━━━━━ RECORDS FOR PROCESSING

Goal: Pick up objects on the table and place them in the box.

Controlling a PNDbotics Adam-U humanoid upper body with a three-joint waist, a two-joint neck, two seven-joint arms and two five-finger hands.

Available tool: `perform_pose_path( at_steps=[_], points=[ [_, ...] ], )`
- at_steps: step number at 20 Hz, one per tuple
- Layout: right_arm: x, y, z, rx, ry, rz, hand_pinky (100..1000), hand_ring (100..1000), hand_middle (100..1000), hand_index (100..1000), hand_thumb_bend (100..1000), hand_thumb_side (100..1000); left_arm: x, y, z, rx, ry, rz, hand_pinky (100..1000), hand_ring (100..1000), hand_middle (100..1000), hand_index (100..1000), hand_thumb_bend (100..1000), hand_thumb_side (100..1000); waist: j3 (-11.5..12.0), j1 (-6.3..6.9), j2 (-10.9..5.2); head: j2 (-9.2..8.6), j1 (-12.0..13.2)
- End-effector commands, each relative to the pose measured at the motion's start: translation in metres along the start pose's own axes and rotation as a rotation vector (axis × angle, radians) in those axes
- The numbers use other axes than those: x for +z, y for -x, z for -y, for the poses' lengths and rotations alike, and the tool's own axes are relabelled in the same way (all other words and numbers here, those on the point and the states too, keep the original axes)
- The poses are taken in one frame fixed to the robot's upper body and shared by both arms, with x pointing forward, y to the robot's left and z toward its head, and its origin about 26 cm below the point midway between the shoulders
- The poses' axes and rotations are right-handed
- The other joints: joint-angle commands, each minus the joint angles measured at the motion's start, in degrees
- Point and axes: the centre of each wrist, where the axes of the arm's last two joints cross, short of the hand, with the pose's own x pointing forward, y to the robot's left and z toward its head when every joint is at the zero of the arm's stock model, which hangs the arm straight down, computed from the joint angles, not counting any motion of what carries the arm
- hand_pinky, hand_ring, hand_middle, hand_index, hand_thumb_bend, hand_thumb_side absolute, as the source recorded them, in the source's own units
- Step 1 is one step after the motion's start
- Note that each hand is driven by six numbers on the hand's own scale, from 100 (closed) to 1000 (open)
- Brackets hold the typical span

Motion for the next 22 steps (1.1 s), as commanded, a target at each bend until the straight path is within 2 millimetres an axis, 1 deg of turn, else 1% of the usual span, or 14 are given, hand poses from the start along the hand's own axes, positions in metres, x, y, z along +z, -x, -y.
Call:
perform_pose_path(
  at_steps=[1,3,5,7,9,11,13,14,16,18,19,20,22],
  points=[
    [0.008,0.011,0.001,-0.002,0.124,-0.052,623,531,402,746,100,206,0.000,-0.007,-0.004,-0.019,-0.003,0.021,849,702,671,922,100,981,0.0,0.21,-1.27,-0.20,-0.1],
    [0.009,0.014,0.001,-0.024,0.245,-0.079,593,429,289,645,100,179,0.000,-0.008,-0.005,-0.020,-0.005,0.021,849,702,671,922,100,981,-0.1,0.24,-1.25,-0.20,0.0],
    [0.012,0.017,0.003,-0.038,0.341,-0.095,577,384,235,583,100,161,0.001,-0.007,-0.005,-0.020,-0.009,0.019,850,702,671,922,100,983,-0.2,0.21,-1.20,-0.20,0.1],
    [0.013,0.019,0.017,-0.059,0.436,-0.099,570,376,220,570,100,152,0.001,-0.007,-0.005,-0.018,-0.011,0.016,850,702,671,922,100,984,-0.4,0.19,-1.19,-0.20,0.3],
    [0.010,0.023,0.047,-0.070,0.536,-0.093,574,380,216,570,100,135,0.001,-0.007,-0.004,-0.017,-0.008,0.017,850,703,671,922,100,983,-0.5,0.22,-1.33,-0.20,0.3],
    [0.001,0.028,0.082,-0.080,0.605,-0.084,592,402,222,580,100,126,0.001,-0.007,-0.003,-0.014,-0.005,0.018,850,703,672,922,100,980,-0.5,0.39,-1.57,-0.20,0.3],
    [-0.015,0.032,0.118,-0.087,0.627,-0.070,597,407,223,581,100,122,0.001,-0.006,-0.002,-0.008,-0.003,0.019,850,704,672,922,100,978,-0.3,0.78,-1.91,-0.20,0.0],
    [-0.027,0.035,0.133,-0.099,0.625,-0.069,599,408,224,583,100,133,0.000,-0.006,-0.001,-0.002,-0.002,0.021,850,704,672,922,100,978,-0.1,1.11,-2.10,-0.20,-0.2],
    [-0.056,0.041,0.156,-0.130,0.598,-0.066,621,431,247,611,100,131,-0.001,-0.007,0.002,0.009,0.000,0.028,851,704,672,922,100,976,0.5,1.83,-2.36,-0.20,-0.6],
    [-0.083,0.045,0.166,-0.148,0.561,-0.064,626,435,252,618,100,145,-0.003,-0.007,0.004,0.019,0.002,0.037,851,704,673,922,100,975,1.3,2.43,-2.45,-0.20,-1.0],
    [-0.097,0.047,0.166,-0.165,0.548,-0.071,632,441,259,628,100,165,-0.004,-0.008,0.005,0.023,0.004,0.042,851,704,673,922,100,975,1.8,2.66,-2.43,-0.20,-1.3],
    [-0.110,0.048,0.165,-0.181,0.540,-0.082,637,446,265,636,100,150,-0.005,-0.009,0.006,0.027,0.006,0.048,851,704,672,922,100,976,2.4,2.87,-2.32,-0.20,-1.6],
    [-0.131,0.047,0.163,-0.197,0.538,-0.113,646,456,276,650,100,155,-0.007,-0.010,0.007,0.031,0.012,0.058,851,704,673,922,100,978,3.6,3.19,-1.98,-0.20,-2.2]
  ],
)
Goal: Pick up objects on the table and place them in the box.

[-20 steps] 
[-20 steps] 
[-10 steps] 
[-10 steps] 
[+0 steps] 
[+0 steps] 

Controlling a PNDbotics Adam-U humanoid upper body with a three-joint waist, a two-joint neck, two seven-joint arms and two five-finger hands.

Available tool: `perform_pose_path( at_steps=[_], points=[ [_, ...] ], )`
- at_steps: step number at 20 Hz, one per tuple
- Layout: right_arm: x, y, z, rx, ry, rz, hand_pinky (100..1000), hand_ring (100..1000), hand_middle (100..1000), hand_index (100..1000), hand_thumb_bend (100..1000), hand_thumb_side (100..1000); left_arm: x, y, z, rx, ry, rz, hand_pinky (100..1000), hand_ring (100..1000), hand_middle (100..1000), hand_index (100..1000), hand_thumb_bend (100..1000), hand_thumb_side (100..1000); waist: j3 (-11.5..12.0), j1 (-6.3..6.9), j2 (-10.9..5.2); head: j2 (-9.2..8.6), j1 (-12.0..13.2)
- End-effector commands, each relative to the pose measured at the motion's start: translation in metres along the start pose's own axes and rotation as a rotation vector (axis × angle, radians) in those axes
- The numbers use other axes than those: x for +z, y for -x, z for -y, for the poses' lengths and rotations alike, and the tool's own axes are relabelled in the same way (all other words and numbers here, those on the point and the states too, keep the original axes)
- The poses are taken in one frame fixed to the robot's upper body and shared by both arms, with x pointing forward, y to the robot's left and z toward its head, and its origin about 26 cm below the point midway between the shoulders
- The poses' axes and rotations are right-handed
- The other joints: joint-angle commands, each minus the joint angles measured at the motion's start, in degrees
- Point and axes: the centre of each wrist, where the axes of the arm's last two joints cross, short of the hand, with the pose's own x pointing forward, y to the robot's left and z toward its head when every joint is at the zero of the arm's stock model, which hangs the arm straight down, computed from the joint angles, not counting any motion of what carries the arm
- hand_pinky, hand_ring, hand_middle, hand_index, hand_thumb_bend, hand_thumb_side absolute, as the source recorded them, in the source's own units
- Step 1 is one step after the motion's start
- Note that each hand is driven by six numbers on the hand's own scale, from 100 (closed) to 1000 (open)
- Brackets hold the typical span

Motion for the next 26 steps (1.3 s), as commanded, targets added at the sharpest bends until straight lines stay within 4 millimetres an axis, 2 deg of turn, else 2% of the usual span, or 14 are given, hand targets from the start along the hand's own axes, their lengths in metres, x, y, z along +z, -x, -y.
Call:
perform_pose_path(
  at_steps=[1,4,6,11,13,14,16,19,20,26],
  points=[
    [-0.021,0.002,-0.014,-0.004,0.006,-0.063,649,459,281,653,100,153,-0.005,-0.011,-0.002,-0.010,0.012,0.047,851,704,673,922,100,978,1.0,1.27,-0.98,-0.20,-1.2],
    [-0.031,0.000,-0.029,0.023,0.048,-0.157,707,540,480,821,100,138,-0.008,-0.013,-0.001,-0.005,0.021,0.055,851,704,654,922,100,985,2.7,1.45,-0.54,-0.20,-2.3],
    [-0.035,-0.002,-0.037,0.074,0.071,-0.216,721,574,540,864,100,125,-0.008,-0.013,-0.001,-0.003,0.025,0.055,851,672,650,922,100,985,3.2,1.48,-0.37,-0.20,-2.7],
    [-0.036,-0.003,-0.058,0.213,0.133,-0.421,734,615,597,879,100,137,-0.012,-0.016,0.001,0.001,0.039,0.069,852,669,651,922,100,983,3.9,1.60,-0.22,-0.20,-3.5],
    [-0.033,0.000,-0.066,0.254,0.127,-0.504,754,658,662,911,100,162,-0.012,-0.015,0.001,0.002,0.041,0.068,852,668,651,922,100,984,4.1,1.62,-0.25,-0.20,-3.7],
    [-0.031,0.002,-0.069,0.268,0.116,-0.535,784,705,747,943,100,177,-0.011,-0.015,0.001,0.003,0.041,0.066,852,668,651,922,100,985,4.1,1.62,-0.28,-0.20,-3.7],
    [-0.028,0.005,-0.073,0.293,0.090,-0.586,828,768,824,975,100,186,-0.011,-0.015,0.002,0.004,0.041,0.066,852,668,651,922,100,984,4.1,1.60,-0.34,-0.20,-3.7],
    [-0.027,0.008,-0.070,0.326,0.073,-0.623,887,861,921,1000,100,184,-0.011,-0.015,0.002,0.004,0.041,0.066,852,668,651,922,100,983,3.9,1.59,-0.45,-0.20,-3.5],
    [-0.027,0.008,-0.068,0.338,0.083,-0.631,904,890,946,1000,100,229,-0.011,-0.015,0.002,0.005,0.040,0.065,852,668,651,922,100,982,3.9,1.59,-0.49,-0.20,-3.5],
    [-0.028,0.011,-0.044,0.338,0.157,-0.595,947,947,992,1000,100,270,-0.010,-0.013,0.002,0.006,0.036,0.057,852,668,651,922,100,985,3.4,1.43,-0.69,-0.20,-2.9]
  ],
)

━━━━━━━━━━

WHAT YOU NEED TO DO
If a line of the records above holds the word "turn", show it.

ANSWER
Motion for the next 22 steps (1.1 s), as commanded, a target at each bend until the straight path is within 2 millimetres an axis, 1 deg of turn, else 1% of the usual span, or 14 are given, hand poses from the start along the hand's own axes, positions in metres, x, y, z along +z, -x, -y.
Motion for the next 26 steps (1.3 s), as commanded, targets added at the sharpest bends until straight lines stay within 4 millimetres an axis, 2 deg of turn, else 2% of the usual span, or 14 are given, hand targets from the start along the hand's own axes, their lengths in metres, x, y, z along +z, -x, -y.

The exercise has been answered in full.